_Given information_
::::

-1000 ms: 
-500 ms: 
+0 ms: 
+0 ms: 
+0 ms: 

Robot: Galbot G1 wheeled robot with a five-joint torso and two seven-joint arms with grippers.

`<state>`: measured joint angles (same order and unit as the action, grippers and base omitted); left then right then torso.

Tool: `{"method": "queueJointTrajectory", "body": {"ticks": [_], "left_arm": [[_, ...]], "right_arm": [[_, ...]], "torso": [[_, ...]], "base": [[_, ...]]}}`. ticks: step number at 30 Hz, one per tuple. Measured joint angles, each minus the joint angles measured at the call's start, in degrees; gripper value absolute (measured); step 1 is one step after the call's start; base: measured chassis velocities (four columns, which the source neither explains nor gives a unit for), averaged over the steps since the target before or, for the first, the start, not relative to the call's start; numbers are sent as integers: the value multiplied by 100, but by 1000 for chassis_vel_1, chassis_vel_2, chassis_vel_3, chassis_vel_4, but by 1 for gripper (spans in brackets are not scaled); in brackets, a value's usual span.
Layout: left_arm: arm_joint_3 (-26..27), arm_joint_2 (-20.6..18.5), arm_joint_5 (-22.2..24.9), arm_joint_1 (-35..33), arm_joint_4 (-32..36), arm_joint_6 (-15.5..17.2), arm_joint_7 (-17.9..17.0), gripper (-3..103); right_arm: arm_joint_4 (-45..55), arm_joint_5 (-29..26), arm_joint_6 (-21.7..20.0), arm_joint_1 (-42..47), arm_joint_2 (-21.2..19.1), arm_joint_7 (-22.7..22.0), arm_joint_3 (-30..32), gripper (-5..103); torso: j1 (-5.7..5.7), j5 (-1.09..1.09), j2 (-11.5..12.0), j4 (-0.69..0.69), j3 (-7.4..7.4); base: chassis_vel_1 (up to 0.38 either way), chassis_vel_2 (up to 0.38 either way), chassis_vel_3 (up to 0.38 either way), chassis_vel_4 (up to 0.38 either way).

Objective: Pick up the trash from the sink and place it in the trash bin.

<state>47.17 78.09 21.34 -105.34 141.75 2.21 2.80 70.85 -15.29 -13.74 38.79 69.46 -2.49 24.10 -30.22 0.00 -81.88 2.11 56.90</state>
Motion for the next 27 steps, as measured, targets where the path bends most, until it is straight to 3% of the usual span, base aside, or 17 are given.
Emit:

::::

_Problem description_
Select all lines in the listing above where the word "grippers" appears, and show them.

_Output below_
Robot: Galbot G1 wheeled robot with a five-joint torso and two seven-joint arms with grippers.
`<state>`: measured joint angles (same order and unit as the action, grippers and base omitted); left then right then torso.

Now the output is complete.